- Work required: The whole listing is to be repeated exactly. Add nothing.

- Supplied information:

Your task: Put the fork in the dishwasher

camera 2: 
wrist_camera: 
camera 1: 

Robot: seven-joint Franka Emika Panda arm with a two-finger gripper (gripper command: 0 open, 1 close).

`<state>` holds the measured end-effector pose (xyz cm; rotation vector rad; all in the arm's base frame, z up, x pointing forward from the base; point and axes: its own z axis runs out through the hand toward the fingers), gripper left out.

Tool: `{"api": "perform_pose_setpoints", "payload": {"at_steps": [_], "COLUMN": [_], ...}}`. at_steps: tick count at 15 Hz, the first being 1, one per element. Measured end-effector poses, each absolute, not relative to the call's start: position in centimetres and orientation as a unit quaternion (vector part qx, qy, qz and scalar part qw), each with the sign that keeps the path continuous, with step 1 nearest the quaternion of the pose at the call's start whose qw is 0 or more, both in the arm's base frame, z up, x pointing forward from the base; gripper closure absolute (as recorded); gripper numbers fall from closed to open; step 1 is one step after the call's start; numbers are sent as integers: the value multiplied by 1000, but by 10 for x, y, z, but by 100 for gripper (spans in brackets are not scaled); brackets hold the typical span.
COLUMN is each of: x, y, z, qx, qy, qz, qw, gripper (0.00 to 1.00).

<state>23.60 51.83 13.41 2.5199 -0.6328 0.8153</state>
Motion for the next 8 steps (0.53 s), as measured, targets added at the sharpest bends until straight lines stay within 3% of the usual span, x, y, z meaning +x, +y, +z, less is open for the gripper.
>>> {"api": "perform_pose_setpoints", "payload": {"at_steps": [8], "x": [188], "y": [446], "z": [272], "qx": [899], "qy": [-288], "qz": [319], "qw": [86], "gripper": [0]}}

- Written reply:
Your task: Put the fork in the dishwasher

camera 2: 
wrist_camera: 
camera 1: 

Robot: seven-joint Franka Emika Panda arm with a two-finger gripper (gripper command: 0 open, 1 close).

`<state>` holds the measured end-effector pose (xyz cm; rotation vector rad; all in the arm's base frame, z up, x pointing forward from the base; point and axes: its own z axis runs out through the hand toward the fingers), gripper left out.

Tool: `{"api": "perform_pose_setpoints", "payload": {"at_steps": [_], "COLUMN": [_], ...}}`. at_steps: tick count at 15 Hz, the first being 1, one per element. Measured end-effector poses, each absolute, not relative to the call's start: position in centimetres and orientation as a unit quaternion (vector part qx, qy, qz and scalar part qw), each with the sign that keeps the path continuous, with step 1 nearest the quaternion of the pose at the call's start whose qw is 0 or more, both in the arm's base frame, z up, x pointing forward from the base; gripper closure absolute (as recorded); gripper numbers fall from closed to open; step 1 is one step after the call's start; numbers are sent as integers: the value multiplied by 1000, but by 10 for x, y, z, but by 100 for gripper (spans in brackets are not scaled); brackets hold the typical span.
COLUMN is each of: x, y, z, qx, qy, qz, qw, gripper (0.00 to 1.00).

<state>23.60 51.83 13.41 2.5199 -0.6328 0.8153</state>
Motion for the next 8 steps (0.53 s), as measured, targets added at the sharpest bends until straight lines stay within 3% of the usual span, x, y, z meaning +x, +y, +z, less is open for the gripper.
>>> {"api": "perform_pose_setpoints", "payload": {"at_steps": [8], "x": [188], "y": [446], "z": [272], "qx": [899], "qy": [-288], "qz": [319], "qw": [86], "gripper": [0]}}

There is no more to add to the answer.